> _WHAT YOU HAVE TO DO_:
Please copy the last part of the entries exactly: the line that has "Objective — set marker(s) on the aluminium" and every line up to and including the end, nothing more.

Data excerpts:
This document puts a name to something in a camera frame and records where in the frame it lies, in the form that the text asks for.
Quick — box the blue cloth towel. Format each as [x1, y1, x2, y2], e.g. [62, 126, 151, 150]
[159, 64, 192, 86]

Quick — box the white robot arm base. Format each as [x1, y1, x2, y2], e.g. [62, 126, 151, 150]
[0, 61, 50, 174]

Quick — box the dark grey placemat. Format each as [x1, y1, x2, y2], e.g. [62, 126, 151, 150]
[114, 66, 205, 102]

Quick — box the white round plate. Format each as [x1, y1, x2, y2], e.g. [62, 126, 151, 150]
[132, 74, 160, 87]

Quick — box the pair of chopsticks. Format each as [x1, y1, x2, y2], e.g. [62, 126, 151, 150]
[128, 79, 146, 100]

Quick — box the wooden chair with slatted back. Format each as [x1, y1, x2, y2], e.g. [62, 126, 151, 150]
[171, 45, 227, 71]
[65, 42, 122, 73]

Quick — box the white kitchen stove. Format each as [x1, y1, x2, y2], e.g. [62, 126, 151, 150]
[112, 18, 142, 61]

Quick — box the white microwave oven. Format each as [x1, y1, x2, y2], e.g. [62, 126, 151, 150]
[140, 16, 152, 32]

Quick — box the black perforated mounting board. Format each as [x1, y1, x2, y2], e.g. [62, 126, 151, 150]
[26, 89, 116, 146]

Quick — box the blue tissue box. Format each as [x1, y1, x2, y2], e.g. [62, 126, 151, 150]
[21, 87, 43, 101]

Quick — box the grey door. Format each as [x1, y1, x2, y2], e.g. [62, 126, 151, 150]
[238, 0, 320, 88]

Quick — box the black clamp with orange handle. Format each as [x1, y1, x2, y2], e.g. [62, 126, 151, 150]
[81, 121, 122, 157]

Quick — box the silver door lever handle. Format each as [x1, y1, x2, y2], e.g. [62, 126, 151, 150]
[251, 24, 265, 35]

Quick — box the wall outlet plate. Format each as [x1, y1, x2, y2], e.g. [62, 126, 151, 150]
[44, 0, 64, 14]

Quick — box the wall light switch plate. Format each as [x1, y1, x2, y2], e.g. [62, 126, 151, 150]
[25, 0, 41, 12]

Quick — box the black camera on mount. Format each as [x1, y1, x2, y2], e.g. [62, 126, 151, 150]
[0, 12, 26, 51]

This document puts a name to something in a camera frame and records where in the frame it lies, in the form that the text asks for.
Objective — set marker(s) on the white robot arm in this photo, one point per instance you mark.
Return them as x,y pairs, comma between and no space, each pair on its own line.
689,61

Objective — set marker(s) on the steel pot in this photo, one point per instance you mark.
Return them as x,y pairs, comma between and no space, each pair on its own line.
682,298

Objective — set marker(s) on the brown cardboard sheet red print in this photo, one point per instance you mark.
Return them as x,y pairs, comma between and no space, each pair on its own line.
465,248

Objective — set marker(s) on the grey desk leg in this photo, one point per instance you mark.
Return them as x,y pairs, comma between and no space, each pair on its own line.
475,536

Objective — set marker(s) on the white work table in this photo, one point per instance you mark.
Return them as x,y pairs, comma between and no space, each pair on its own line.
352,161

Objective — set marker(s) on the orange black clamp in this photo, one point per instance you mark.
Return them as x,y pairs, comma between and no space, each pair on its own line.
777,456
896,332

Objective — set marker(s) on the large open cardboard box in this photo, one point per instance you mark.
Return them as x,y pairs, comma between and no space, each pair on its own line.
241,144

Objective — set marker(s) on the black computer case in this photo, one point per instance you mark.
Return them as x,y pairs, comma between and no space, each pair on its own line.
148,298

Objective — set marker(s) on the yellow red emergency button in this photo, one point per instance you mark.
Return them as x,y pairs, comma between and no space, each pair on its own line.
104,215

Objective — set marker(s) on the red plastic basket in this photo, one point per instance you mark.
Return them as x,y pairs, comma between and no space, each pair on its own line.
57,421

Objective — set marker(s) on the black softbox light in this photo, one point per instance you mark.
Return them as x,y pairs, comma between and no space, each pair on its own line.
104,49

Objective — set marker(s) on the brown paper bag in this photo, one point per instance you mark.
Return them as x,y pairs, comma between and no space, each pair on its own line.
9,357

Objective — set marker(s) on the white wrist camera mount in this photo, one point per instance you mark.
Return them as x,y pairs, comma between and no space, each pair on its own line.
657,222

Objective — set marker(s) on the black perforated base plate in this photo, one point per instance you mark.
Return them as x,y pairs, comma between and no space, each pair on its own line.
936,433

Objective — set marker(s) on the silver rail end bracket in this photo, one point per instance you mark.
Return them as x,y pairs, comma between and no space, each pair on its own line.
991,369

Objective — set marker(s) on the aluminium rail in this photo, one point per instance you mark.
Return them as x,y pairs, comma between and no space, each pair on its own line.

> _SOLUTION FOR THIS PROBLEM_:
Objective — set marker(s) on the aluminium rail in this photo, one point per instance you mark.
Return them as x,y pairs, comma between and no space, each pair on its own line.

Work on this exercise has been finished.